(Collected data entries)
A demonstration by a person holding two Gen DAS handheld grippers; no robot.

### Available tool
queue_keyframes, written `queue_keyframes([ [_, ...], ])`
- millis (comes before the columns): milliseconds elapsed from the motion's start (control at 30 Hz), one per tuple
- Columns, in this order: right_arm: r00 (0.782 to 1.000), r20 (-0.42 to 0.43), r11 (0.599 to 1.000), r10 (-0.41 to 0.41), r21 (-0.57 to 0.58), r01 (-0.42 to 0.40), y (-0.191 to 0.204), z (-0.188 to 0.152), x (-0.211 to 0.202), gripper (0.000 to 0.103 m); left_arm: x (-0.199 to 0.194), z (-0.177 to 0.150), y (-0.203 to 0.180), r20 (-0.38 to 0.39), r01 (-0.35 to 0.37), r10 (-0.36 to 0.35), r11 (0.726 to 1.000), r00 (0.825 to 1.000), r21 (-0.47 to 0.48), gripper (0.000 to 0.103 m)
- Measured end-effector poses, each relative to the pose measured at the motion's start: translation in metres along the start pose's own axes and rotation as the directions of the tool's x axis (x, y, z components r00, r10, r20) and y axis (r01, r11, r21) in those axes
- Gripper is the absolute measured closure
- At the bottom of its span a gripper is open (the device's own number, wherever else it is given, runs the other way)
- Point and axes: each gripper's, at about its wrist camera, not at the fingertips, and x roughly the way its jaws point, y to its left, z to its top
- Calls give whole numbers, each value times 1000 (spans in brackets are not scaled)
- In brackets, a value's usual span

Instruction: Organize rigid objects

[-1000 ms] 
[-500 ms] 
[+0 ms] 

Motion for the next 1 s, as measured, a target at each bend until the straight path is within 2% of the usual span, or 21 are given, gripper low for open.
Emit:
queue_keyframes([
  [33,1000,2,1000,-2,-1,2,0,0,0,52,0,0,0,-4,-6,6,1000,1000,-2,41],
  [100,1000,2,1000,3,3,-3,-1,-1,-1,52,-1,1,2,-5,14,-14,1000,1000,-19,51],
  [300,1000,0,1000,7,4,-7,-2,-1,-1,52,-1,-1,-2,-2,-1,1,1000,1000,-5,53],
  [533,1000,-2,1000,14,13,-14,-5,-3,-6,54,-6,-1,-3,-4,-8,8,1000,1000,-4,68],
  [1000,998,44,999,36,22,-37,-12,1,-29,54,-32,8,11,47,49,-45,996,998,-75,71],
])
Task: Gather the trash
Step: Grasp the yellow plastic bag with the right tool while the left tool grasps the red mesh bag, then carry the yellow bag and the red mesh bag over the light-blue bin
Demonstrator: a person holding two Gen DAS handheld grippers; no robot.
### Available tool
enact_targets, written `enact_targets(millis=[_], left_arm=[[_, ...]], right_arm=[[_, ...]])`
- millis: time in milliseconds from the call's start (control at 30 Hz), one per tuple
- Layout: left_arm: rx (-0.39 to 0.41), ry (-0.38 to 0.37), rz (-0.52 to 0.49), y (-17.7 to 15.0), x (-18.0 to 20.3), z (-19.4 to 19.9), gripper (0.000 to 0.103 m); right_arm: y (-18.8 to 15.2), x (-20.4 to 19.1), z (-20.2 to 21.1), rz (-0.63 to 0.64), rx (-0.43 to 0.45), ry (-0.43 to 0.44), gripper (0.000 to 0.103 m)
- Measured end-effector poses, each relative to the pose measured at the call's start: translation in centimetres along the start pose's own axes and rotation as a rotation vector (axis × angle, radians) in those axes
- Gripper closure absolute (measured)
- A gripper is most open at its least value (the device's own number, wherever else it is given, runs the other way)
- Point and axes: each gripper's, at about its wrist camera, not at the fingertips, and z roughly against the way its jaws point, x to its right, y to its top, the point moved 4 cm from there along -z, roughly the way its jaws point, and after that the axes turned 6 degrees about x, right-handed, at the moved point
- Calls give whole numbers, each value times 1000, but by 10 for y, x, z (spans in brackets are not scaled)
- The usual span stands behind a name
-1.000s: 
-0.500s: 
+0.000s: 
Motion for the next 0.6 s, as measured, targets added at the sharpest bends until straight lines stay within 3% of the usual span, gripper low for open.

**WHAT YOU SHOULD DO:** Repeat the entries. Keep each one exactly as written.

**FINAL ANSWER:**
A demonstration by a person holding two Gen DAS handheld grippers; no robot.

### Available tool
queue_keyframes, written `queue_keyframes([ [_, ...], ])`
- millis (comes before the columns): milliseconds elapsed from the motion's start (control at 30 Hz), one per tuple
- Columns, in this order: right_arm: r00 (0.782 to 1.000), r20 (-0.42 to 0.43), r11 (0.599 to 1.000), r10 (-0.41 to 0.41), r21 (-0.57 to 0.58), r01 (-0.42 to 0.40), y (-0.191 to 0.204), z (-0.188 to 0.152), x (-0.211 to 0.202), gripper (0.000 to 0.103 m); left_arm: x (-0.199 to 0.194), z (-0.177 to 0.150), y (-0.203 to 0.180), r20 (-0.38 to 0.39), r01 (-0.35 to 0.37), r10 (-0.36 to 0.35), r11 (0.726 to 1.000), r00 (0.825 to 1.000), r21 (-0.47 to 0.48), gripper (0.000 to 0.103 m)
- Measured end-effector poses, each relative to the pose measured at the motion's start: translation in metres along the start pose's own axes and rotation as the directions of the tool's x axis (x, y, z components r00, r10, r20) and y axis (r01, r11, r21) in those axes
- Gripper is the absolute measured closure
- At the bottom of its span a gripper is open (the device's own number, wherever else it is given, runs the other way)
- Point and axes: each gripper's, at about its wrist camera, not at the fingertips, and x roughly the way its jaws point, y to its left, z to its top
- Calls give whole numbers, each value times 1000 (spans in brackets are not scaled)
- In brackets, a value's usual span

Instruction: Organize rigid objects

[-1000 ms] 
[-500 ms] 
[+0 ms] 

Motion for the next 1 s, as measured, a target at each bend until the straight path is within 2% of the usual span, or 21 are given, gripper low for open.
Emit:
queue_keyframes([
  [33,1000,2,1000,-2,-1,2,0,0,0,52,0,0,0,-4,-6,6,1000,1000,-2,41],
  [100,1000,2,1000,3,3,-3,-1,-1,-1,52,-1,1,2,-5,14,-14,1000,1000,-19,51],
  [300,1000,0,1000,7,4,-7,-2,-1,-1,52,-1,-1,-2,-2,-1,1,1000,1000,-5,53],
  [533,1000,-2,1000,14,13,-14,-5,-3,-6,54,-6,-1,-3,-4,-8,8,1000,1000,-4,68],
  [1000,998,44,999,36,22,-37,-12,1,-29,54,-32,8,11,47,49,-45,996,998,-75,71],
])
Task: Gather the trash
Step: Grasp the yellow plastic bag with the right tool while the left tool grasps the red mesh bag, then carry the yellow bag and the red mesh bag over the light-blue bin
Demonstrator: a person holding two Gen DAS handheld grippers; no robot.
### Available tool
enact_targets, written `enact_targets(millis=[_], left_arm=[[_, ...]], right_arm=[[_, ...]])`
- millis: time in milliseconds from the call's start (control at 30 Hz), one per tuple
- Layout: left_arm: rx (-0.39 to 0.41), ry (-0.38 to 0.37), rz (-0.52 to 0.49), y (-17.7 to 15.0), x (-18.0 to 20.3), z (-19.4 to 19.9), gripper (0.000 to 0.103 m); right_arm: y (-18.8 to 15.2), x (-20.4 to 19.1), z (-20.2 to 21.1), rz (-0.63 to 0.64), rx (-0.43 to 0.45), ry (-0.43 to 0.44), gripper (0.000 to 0.103 m)
- Measured end-effector poses, each relative to the pose measured at the call's start: translation in centimetres along the start pose's own axes and rotation as a rotation vector (axis × angle, radians) in those axes
- Gripper closure absolute (measured)
- A gripper is most open at its least value (the device's own number, wherever else it is given, runs the other way)
- Point and axes: each gripper's, at about its wrist camera, not at the fingertips, and z roughly against the way its jaws point, x to its right, y to its top, the point moved 4 cm from there along -z, roughly the way its jaws point, and after that the axes turned 6 degrees about x, right-handed, at the moved point
- Calls give whole numbers, each value times 1000, but by 10 for y, x, z (spans in brackets are not scaled)
- The usual span stands behind a name
-1.000s: 
-0.500s: 
+0.000s: 
Motion for the next 0.6 s, as measured, targets added at the sharpest bends until straight lines stay within 3% of the usual span, gripper low for open.

Nothing further is needed for the answer.